This weekend we’re going to take futureofthebook.org down for repairs. It’s a good looking site (thanks Rebecca Mendez), but a second look will expose the visible marks of a system that hasn’t served our interests for a long time. So in the spirit of the housekeeping we’ve been doing since the beginning of the year (including the retreat), we’re doing a major clean-up of the site. More like an extreme makeover, actually. We’re not sure how long it will take, given the number of projects we’re still juggling.
Don’t worry! The blog is going to stay up and we’ll keep posting, and the Institute is going strong. In some ways we’re victims of our own success: we haven’t been able to keep up our own house due to the number of interesting things we’ve been putting out. We just know that it can’t be put off any longer. Things to look forward to: a site that does a better job of explaining our mission, exhibiting our projects, and highlighting our collected thoughts.

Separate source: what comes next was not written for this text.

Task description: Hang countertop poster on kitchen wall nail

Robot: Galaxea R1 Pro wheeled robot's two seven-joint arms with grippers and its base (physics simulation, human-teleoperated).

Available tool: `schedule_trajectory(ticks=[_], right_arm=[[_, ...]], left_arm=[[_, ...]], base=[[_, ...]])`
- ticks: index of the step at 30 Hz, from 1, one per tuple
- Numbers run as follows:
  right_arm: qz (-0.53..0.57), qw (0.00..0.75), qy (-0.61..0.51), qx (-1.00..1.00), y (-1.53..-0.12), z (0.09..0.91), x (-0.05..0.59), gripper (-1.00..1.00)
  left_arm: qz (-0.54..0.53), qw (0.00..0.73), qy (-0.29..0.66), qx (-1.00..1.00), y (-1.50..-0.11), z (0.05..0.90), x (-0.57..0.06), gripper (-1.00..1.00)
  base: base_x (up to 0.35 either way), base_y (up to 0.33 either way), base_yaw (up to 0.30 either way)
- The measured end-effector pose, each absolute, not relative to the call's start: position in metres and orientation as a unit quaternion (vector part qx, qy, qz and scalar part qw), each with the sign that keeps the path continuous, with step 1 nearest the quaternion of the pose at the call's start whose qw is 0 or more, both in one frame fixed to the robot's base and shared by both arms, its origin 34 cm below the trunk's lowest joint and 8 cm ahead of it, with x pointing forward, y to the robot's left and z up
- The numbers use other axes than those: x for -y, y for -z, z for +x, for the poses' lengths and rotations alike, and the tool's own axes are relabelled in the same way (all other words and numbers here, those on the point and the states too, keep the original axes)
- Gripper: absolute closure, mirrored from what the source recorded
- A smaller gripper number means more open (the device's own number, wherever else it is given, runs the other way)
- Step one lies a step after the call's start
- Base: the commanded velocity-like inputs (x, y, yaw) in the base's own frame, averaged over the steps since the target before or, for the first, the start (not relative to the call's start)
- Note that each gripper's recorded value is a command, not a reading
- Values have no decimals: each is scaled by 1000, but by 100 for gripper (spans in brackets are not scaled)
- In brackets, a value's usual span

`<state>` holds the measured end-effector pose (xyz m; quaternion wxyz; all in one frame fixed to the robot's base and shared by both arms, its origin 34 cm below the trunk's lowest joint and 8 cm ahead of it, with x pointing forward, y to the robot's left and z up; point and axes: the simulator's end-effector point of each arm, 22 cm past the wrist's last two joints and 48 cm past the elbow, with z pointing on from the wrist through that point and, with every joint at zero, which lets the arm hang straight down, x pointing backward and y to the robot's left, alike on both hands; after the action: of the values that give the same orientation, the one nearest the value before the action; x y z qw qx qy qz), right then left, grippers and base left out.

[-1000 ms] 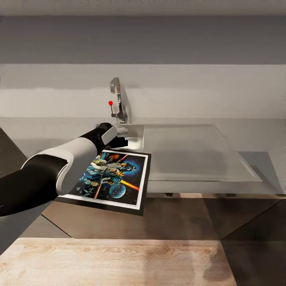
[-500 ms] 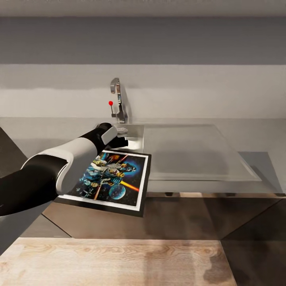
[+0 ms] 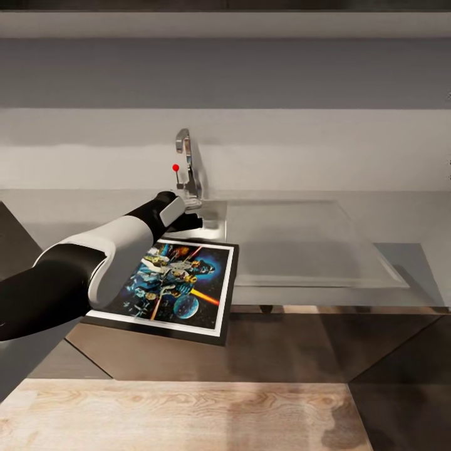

the institute is a bit over a year old now. our understanding of what we’re doing has deepened considerably during the year, so we thought it was time for a serious re-statement of our goals. here’s a draft for a new mission statement. we’re confident that your input can make it better, so please send your ideas and criticisms. OVERVIEW
The Institute for the Future of the Book is a project of the Annenberg Center for Communication at USC. Starting with the assumption that the locus of intellectual discourse is shifting from printed page to networked screen, the primary goal of the Institute is to explore, understand and hopefully influence this evolution. THE BOOK
We use the word “book” metaphorically. For the past several hundred years, humans have used print to move big ideas across time and space for the purpose of carrying on conversations about important subjects. Radio, movies, TV emerged in the last century and now with the advent of computers we are combining media to forge new forms of expression. For now, we use “book” to convey the past, the present transformation, and a number of possible futures. THE WORK & THE NETWORK
One major consequence of the shift to digital is the addition of graphical, audio, and video elements to the written word. More profound, however, are the consequences of the relocation of the book within the network. We are transforming books from bounded objects to documents that evolve over time, bringing about fundamental changes in our concepts of reading and writing, as well as the role of author and reader. SHORT TERM/LONG TERM
The Institute values theory and practice equally. Part of our work involves doing what we can with the tools at hand (short term). Examples include last year’s Gates Memory Project or the new author’s thinking-out-loud blogging effort. Part of our work involves trying to build new tools and effecting industry wide change (medium term): see the Sophie Project and NextText. And a significant part of our work involves blue-sky thinking about what might be possible someday, somehow (long term). Our blog, if:book covers the full-range of our interests. CREATING TOOLS
As part of the Mellon Foundation’s project to develop an open-source digital infrastructure for higher education, the Institute is building Sophie, a set of high-end tools for writing and reading rich media electronic documents. Our goal is to enable anyone to assemble complex, elegant, and robust documents without the necessity of mastering overly complicated applications or the help of programmers. NEW FORMS, NEW PROCESSES
Academic institutes arose in the age of print, which informed the structure and rhythm of their work. The Institute for the Future of the Book was born in the digital era, and we seek to conduct our work in ways appropriate to the emerging modes of communication and rhythms of the networked world. Freed from the traditional print publishing cycles and hierarchies of authority, the Institute seeks to conduct its activities as much as possible in the open and in real time. HUMANISM & TECHNOLOGY
Although we are excited about the potential of digital technologies to amplify human potential in wondrous ways, we believe it is crucial to consciously consider the social impact of the long-term changes to society afforded by new technologies. BEYOND BORDERS
Although the institute is based in the U.S. we take the seriously the potential of the internet and digital media to transcend borders. We think it’s important to pay attention to developments all over the world, recognizing that the future of the book will likely be determined as much by Beijing, Buenos Aires, Cairo, Mumbai and Accra as by New York and Los Angeles.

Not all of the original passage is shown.